[PATCHv8,0/2] *** Detect interrupt storm in softlockup ***

Message ID 20240219161920.15752-1-yaoma@linux.alibaba.com
Headers
Series *** Detect interrupt storm in softlockup *** |

Message

Bitao Hu Feb. 19, 2024, 4:19 p.m. UTC
  Hi, guys.
I have implemented a low-overhead method for detecting interrupt
storm in softlockup. Please review it, all comments are welcome.

Changes from v7 to v8:

- From Thomas Gleixner, implement statistics within the interrupt
core code and provide sensible interfaces for the watchdog code. 

- Patch #1 remains unchanged. Patch #2 has significant changes
based on Thomas's suggestions, which is why I have removed
Liu Song and Douglas's Reviewed-by from patch #2. Please review
it again, and all comments are welcome.

Changes from v6 to v7:

- Remove "READ_ONCE" in "start_counting_irqs"

- Replace the hard-coded 5 with "NUM_SAMPLE_PERIODS" macro in
"set_sample_period".

- Add empty lines to help with reading the code.

- Remove the branch that processes IRQs where "counts_diff = 0".

- Add the Reviewed-by of Liu Song and Douglas.

Changes from v5 to v6:

- Use "./scripts/checkpatch.pl --strict" to get a few extra
style nits and fix them.

- Squash patch #3 into patch #1, and wrapp the help text to
80 columns.

- Sort existing headers alphabetically in watchdog.c

- Drop "softlockup_hardirq_cpus", just read "hardirq_counts"
and see if it's non-NULL.

- Store "nr_irqs" in a local variable.

- Simplify the calculation of "cpu_diff".

Changes from v4 to v5:

- Rearranging variable placement to make code look neater.

Changes from v3 to v4:

- Renaming some variable and function names to make the code logic
more readable.

- Change the code location to avoid predeclaring.

- Just swap rather than a double loop in tabulate_irq_count.

- Since nr_irqs has the potential to grow at runtime, bounds-check
logic has been implemented.

- Add SOFTLOCKUP_DETECTOR_INTR_STORM Kconfig knob.

Changes from v2 to v3:

- From Liu Song, using enum instead of macro for cpu_stats, shortening
the name 'idx_to_stat' to 'stats', adding 'get_16bit_precesion' instead
of using right shift operations, and using 'struct irq_counts'.

- From kernel robot test, using '__this_cpu_read' and '__this_cpu_write'
instead of accessing to an per-cpu array directly, in order to avoid
this warning.
'sparse: incorrect type in initializer (different modifiers)'

Changes from v1 to v2:

- From Douglas, optimize the memory of cpustats.

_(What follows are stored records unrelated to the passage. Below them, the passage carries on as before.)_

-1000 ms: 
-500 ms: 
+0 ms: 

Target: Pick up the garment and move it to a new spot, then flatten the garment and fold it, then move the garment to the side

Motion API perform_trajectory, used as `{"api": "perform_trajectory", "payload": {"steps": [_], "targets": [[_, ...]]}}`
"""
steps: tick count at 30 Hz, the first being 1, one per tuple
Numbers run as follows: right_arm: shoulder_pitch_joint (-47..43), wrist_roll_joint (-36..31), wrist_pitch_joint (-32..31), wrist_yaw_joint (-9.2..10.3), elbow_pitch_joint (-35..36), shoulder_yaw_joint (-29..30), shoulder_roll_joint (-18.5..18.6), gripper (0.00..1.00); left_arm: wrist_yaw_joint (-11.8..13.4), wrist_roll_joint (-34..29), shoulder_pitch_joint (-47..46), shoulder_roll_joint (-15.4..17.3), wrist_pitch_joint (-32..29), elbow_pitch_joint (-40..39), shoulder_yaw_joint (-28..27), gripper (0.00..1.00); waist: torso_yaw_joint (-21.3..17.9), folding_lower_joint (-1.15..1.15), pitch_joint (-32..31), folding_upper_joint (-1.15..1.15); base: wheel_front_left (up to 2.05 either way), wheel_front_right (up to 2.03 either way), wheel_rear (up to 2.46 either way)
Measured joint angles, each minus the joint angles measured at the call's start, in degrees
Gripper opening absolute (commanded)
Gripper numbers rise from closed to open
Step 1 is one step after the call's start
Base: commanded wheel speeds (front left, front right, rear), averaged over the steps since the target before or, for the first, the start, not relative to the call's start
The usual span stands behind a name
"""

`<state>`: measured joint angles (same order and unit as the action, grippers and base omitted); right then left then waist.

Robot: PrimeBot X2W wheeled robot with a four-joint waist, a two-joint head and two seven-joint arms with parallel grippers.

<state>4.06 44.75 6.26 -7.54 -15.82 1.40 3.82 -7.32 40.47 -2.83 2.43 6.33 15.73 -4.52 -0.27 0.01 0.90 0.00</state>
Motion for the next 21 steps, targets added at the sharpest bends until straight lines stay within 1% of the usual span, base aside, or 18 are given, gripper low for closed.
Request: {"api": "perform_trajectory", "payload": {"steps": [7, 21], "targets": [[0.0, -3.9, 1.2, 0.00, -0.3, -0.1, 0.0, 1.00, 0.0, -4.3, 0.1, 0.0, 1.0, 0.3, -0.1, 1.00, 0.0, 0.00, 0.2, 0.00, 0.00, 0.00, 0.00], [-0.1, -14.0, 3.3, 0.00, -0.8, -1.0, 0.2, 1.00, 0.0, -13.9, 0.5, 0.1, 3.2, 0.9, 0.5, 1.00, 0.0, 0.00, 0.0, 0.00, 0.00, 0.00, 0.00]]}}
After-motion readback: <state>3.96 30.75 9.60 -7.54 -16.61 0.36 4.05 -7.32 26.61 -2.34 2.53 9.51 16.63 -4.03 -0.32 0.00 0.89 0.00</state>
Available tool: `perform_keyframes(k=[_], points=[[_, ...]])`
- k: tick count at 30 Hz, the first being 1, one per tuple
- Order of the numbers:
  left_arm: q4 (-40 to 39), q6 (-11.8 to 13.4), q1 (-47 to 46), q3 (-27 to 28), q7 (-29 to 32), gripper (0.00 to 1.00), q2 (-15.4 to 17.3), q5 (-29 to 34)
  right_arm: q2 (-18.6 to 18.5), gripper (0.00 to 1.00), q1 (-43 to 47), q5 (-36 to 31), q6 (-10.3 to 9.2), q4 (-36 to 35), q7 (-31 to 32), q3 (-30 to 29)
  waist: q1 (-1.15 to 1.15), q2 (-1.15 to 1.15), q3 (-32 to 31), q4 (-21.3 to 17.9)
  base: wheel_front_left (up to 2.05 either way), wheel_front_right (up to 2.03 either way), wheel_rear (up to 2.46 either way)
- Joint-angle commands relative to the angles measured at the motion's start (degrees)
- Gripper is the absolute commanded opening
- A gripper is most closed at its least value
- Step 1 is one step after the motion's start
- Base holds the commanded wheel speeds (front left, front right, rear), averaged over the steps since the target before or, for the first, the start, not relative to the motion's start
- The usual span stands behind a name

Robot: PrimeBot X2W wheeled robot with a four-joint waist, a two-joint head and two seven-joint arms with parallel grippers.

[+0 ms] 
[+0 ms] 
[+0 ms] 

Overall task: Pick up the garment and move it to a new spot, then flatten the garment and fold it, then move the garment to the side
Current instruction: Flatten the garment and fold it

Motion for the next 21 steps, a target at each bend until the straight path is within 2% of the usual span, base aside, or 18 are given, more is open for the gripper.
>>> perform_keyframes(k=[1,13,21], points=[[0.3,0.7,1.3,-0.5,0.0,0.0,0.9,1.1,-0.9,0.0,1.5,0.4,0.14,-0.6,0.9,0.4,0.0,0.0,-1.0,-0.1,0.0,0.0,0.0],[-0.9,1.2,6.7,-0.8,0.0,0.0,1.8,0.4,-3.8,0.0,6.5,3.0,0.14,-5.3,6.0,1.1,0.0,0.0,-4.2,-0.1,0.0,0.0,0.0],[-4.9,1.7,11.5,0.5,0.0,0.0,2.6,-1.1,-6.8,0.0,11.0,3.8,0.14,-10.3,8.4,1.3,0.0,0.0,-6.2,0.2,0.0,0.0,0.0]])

With the maximum number
of CPUs, that's now this.
2 * 8192 * 4 + 1 * 8192 * 5 * 4 + 1 * 8192 = 237,568 bytes.

- From Liu Song, refactor the code format and add necessary comments.

- From Douglas, use interrupt counts instead of interrupt time to
determine the cause of softlockup.

- Remove the cmdline parameter added in PATCHv1.


Bitao Hu (2):
  watchdog/softlockup: low-overhead detection of interrupt
  watchdog/softlockup: report the most frequent interrupts

 arch/mips/dec/setup.c                |   2 +-
 arch/parisc/kernel/smp.c             |   2 +-
 arch/powerpc/kvm/book3s_hv_rm_xics.c |   2 +-
 include/linux/irqdesc.h              |   9 +-
 include/linux/kernel_stat.h          |   4 +
 kernel/irq/internals.h               |   2 +-
 kernel/irq/irqdesc.c                 |  34 ++++-
 kernel/irq/proc.c                    |   9 +-
 kernel/watchdog.c                    | 213 ++++++++++++++++++++++++++-
 lib/Kconfig.debug                    |  13 ++
 scripts/gdb/linux/interrupts.py      |   6 +-
 11 files changed, 269 insertions(+), 27 deletions(-)
  

Comments

Bitao Hu Feb. 20, 2024, 9:49 a.m. UTC | #1
Hi,

On 2024/2/20 17:35, Thomas Gleixner wrote:
> On Tue, Feb 20 2024 at 00:19, Bitao Hu wrote:
>>   arch/mips/dec/setup.c                |   2 +-
>>   arch/parisc/kernel/smp.c             |   2 +-
>>   arch/powerpc/kvm/book3s_hv_rm_xics.c |   2 +-
>>   include/linux/irqdesc.h              |   9 ++-
>>   include/linux/kernel_stat.h          |   4 +
>>   kernel/irq/internals.h               |   2 +-
>>   kernel/irq/irqdesc.c                 |  34 ++++++--
>>   kernel/irq/proc.c                    |   9 +--
> 
> This really wants to be split into two patches. Interrupt infrastructure
> first and then the actual usage site in the watchdog code.
> 
Okay, I will split it into two patches.